Den Haag, 21 april 2023

Overeenkomstig de bestaande afspraken ontvangt u hierbij 6 fiches die werden opgesteld door de werkgroep Beoordeling Nieuwe Commissie voorstellen (BNC). Met Kamerstuk 22 112, nr. 3663 voldoet het kabinet aan het verzoek van de vaste Kamercommissie voor Justitie en Veiligheid om een kabinetsreactie op de betreffende mededeling.

Fiche: Mededeling hernieuwde Maritieme Veiligheidsstrategie EU (Kamerstuk 22 112, nr. 3660)

Fiche: Verordening tegen marktmanipulatie op de groothandelsmarkt voor energie (Kamerstuk 22 112, nr. 3661)

Fiche: Mededeling 30 jaar interne markt (Kamerstuk 22 112, nr. 3662)

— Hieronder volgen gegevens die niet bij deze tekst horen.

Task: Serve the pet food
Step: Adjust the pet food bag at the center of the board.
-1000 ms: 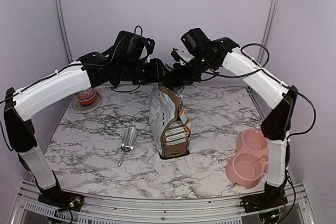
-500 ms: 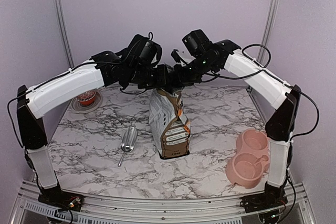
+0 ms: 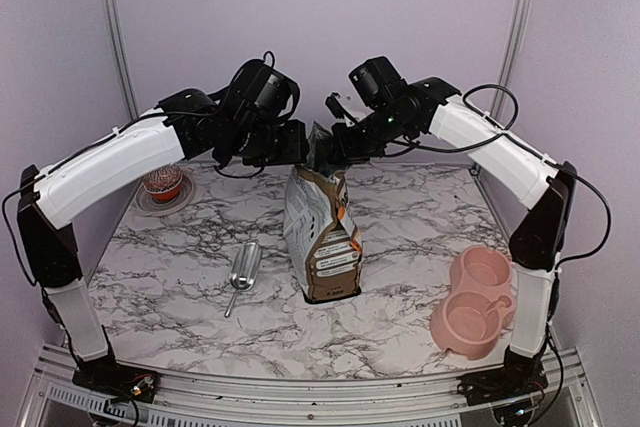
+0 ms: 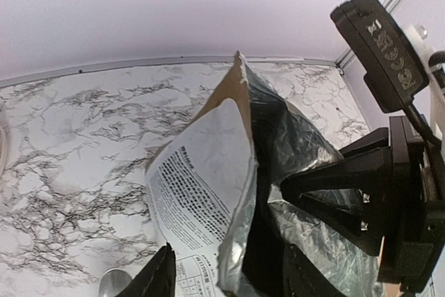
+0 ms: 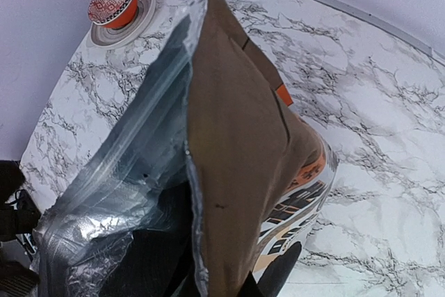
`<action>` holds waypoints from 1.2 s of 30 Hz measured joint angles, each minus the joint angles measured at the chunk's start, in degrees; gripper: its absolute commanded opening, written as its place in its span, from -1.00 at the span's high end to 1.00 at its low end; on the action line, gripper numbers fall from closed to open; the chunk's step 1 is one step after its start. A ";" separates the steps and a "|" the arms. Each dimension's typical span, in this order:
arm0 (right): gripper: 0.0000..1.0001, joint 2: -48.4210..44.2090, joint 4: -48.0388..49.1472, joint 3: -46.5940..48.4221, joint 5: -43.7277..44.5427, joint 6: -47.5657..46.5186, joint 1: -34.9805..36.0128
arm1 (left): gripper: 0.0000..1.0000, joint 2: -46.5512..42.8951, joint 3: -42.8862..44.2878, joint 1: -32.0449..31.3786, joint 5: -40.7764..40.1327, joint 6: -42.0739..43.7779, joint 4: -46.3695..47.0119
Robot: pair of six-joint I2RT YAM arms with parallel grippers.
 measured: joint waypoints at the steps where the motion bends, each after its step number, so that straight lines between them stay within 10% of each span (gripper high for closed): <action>1: 0.90 -0.09 0.11 -0.07 -0.02 -0.15 -0.04 | -0.09 -0.83 0.00 0.02 -0.90 0.13 -0.74; 13: 0.90 -0.44 0.70 -0.39 -0.66 -1.33 -0.37 | -0.07 -1.01 1.79 0.26 -0.07 0.11 -3.72; 22: 0.90 -2.25 2.89 -3.65 -0.90 -1.99 -0.57 | 0.31 3.50 3.96 1.07 5.35 -1.01 -3.58; 28: 0.90 -2.45 3.10 -3.93 -1.07 -2.29 -0.72 | 1.00 4.63 5.03 1.51 7.39 -1.31 -3.39; 36: 1.00 -2.34 2.51 -2.82 -1.03 -2.64 -1.16 | 1.00 5.40 7.13 1.86 7.87 0.26 -4.15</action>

Fiche: Mededeling meerjarig strategisch beleid Europees geïntegreerd grensbeheer

Fiche: Mededeling over EU Space Strategy for Security and Defence (EUSSSD) (Kamerstuk 22 112, nr. 3664)

Fiche: Verordening ter verbetering van het EU elektriciteitsmarktontwerp (Kamerstuk 22 112, nr. 3665)

De Minister van Buitenlandse Zaken, W.B. Hoekstra

Fiche: Mededeling meerjarig strategisch beleid Europees geïntegreerd grensbeheer

1. Algemene gegevens

  • a) Titel voorstel

    Mededeling van de Commissie aan het Europees Parlement en de Raad over de vaststelling van het meerjarig strategisch beleid voor het Europees geïntegreerd grensbeheer

  • b) Datum ontvangst Commissiedocument

    14 maart 2023

  • c) Nr. Commissiedocument

    COM(2023) 146

  • d) EUR-Lex

    https://eur-lex.europa.eu/legal-content/NL/TXT/?uri=COM%3A2023%3A146%3AFIN&qid=1678828134333

  • e) Nr. impact assessment Commissie en Opinie

    Niet van toepassing

  • f) Behandelingstraject Raad

    Raad Justitie en Binnenlandse Zaken

  • g) Eerstverantwoordelijk ministerie

    Ministerie van Justitie en Veiligheid

2. Essentie voorstel

De Europese Commissie (hierna: Commissie) presenteert deze mededeling conform artikel 8 van de Europese Grens- en Kustwacht verordening1 (hierna: EGKW-verordening) als onderdeel van de zogenoemde cyclus voor het meerjarig strategisch beleid inzake Europees geïntegreerd grensbeheer (European Integrated Border Management, EIBM). De mededeling bevat beleidsprioriteiten en strategische richtsnoeren ten aanzien van de vijftien EIBM-elementen2 voor de komende vijf jaar. In het komende jaar stelt Frontex, het EU-agentschap voor grensbewaking, een Technische en Operationele EIBM (TO EIBM) strategie op en de lidstaten stellen hun nationale EIBM-strategieën op om uitvoering te geven aan het EIBM-beleid. De beleidscyclus zal na vier jaar geëvalueerd worden waarna een nieuwe cyclus zal starten. De mededeling beschrijft een aantal uitdagingen waar de EU-buitengrenzen onder andere mee te maken hebben: instrumentalisering3 van migratie, oorlog en geweld aan de buitengrenzen en beperkt effectief terugkeerbeleid. Het EIBM-beleid biedt mogelijkheden om deze uitdagingen op nationaal en EU-niveau aan te gaan en heeft een aantal doelstellingen, waaronder het faciliteren van reguliere grensoverschrijdingen, het vergroten van de efficiëntie van het EU-terugkeerbeleid, de effectieve bewaking van de buitengrenzen, tegengaan van grensoverschrijdende criminaliteit, terrorisme en mensenhandel en registratie van doorgeleiding van personen die bescherming behoeven. De mededelling en de bijlage4 bevatten een groot aantal prioriteiten en richtsnoeren, verdeeld over de vijftien elementen van EIBM. Volgens de Commissie zijn de volgende elementen en beleidsprioriteiten van bijzonder belang.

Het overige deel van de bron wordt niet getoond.